Por enquanto não há nada concreto, é apenas uma idéia, afirma Secchi. Ele deixa claro que a secretaria não acenou com nenhuma promessa, mas garante que a receptividade dos diretores foi a melhor possível. Inclusive já foi sugerida a possibilidade de fazermos novas oficinas sobre o assunto, comenta ele.
Durante o encontro, ele fez três explanações com uma hora e meia de duração cada uma, aliadas a shows interativos. Nas apresentações, Secchi fez questão de enfatizar os resultados positivos da dança, que segundo ele são muitos.
Desde a infância, quando as meninas fazem balé e os meninos judô, há um distanciamento entre os sexos, comenta. Esta situação, que mais tarde pode acentuar problemas de convivência entre os sexos, seria resolvido com a inclusão da dança de salão na escola, exemplifica.
As crianças carentes, normalmente vítimas de conflitos familiares, também seriam favorecidas, sentindo-se mais amparadas e seguras na escola através do exercício da dança. Isto aumentaria a auto-estima e a produtividade, garante. Entre outras vantagens há ainda o fato de se trabalhar questões como o respeito, os limites e as habilidades do corpo.
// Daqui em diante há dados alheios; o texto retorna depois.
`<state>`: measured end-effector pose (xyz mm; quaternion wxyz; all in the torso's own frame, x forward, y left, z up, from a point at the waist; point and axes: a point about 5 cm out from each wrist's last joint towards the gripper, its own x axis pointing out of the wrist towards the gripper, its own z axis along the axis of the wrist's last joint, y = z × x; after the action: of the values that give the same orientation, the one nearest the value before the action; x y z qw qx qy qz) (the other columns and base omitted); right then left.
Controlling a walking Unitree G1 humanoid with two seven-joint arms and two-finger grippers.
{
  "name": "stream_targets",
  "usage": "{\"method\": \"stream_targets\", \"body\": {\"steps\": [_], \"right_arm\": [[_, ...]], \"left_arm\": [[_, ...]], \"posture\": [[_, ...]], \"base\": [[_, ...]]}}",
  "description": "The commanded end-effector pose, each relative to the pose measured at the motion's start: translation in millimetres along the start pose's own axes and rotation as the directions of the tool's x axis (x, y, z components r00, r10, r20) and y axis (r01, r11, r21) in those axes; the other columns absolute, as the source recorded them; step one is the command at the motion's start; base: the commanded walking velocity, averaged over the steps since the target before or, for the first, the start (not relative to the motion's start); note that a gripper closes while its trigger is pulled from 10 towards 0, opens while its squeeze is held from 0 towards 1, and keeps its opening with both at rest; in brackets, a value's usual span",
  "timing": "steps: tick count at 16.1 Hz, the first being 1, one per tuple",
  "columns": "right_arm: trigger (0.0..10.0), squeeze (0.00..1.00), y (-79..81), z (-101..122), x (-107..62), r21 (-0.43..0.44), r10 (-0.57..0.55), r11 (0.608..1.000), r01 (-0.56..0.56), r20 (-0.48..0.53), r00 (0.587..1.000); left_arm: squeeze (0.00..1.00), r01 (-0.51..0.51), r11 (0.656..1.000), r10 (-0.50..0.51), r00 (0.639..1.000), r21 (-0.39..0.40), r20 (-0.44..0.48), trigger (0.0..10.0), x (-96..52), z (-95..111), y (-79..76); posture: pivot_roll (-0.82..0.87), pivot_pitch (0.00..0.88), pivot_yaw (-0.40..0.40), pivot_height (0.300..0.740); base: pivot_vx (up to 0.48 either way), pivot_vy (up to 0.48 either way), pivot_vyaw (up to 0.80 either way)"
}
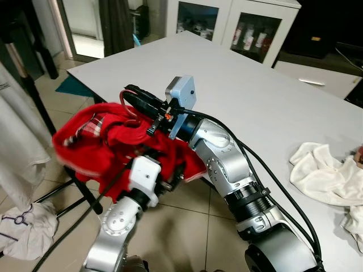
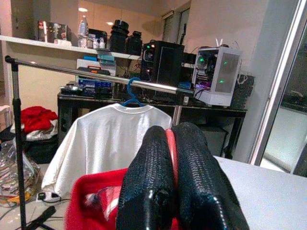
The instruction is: Hang hanger
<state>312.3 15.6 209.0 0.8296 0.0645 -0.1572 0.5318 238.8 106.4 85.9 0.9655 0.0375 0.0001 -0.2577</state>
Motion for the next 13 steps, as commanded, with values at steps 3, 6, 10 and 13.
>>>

Segundo Secchi, o custo para implantar tal projeto nas escolas paranaenses seria baixo, se comparado a outros esportes. Não precisamos de bolas, redes ou quadras especiais, explica. Tais aulas seriam incluídas nos horários destinados à Educação Física e o único gasto extra seria com a capacitação dos professores. Faríamos um trabalho conjunto com as faculdades e universidades, estruturando cursos específicos para treinar alunos de Dança e Educação Física.
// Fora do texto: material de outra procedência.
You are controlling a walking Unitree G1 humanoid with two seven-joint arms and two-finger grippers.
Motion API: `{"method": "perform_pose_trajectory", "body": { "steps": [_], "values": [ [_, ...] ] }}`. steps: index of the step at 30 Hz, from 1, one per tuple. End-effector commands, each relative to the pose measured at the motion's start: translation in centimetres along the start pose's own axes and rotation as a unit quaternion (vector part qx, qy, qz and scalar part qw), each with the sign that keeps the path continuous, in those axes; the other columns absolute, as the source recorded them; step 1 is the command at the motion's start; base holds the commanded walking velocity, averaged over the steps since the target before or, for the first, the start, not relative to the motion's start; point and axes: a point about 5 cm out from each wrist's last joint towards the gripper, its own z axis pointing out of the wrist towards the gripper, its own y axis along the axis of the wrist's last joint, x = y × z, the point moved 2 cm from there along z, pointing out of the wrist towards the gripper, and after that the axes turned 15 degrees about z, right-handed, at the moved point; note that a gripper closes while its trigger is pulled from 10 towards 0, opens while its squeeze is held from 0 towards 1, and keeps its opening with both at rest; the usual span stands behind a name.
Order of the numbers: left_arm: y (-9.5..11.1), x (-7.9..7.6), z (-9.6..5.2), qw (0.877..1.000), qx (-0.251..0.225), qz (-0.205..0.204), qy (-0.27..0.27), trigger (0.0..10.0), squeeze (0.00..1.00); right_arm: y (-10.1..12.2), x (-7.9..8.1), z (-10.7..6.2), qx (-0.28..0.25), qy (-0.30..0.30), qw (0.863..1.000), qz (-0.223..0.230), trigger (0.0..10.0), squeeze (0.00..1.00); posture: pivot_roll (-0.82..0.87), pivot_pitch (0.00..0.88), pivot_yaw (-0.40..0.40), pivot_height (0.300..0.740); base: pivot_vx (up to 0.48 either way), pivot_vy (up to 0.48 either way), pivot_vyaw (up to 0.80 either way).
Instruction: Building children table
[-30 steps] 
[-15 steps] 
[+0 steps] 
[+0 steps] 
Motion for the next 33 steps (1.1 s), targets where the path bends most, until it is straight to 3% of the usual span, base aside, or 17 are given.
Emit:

Enquanto sonha com a concretização deste projeto, Secchi comanda o Centro de Dança Latina, que já formou quatro mil novos bailarinos de quatro a 80 anos de idade. A palavra-chave no desenvolvimento destas pessoas é o auto-conhecimento, explica. O CDL presta ainda assessoria em dança de salão para a tradicional escola curitibana Studio D.
Para quem quiser conhecer melhor este trabalho, nas sextas-feiras o CDL promove noites da Dança Latina no Toscana, em Curitiba, com direito a tango, lambada, salsa, mambo, merengue, rumba e outros ritmos latinos.